Toll樣受體2基因敲除通過myd88依賴的p38MAPK減輕高脂飲食誘導的肥胖小鼠脂肪組織氧化應激

宋冰 王茹 張浩強

(1錦州醫科大學附屬第一醫院，遼寧 錦州 121000；2錦州醫科大學研究生學院)

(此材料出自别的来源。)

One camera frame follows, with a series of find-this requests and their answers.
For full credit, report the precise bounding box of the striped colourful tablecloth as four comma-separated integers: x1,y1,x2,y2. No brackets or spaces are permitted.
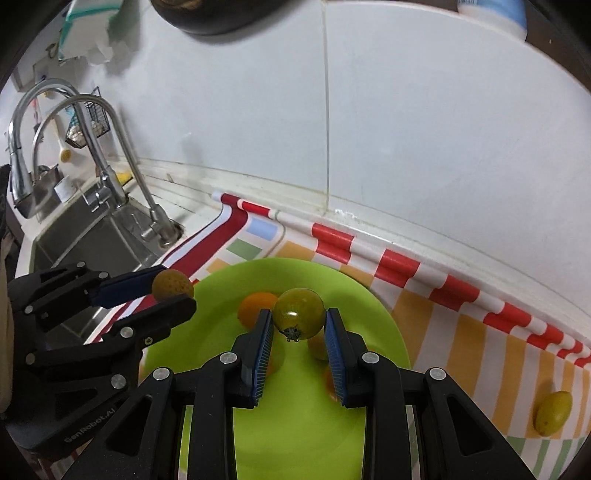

隨著患病率逐年增高，肥胖已經成為世界性難題〔1，2〕，它可以引起胰島素抵抗、2型糖尿病、心臟病、終末期腎病甚至是某些癌癥等一系列疾病〔3〕。肥胖機體脂肪組織存在低水平的炎癥反應〔4〕及氧化應激〔5〕在肥胖發生發展中的作用已經被廣泛研究，近年來高游離脂肪酸(FFA)能夠激活Toll樣受體(TLR)2越來越引起研究者的關注，FFA激活TLR2后可層層激活包括myd88依賴的炎癥通路而引起下游炎癥因子的表達〔6〕，而包括腫瘤壞死因子(TNF)-α在內的炎癥因子表達和氧化應激反應密切〔7〕，本實驗利用高脂飲食誘導肥胖小鼠，并檢測肥胖小鼠脂肪組織炎癥因子以及氧化應激狀態的改變，然后再利用高脂飲食喂養的TLR2基因敲除的小鼠探究TLR2基因敲除對肥胖小鼠脂肪組織炎癥因子表達和氧化應激狀態的影響。

1 材料和方法

1.1實驗動物分組 SPF級健康4周齡雄性C57bl/6小鼠和TLR2基因敲除小鼠各24只，隨機分為正常對照組(NC組)(8只)，高脂飲食組(HFD組)(16只)，TLR2基因敲除肥胖組(TK組)和TLR2基因敲除高脂飲食組(TH組)。NC組和TK組給予普通飲食(華阜康，北京)，HFD組和TH組給予含60%脂肪的高脂飲食(華阜康，北京)。16 w后HFD組隨機挑選8只體重大于NC組上限納入肥胖組(OB組)，TH組隨機挑選8只體重大于TK組上限者納入TO組(TO組)用于實驗，其余剔除。各組小鼠飼養于錦州醫科大學附屬第一醫院實驗動物中心，所有動物實驗符合錦州醫科大學倫理委員會規定。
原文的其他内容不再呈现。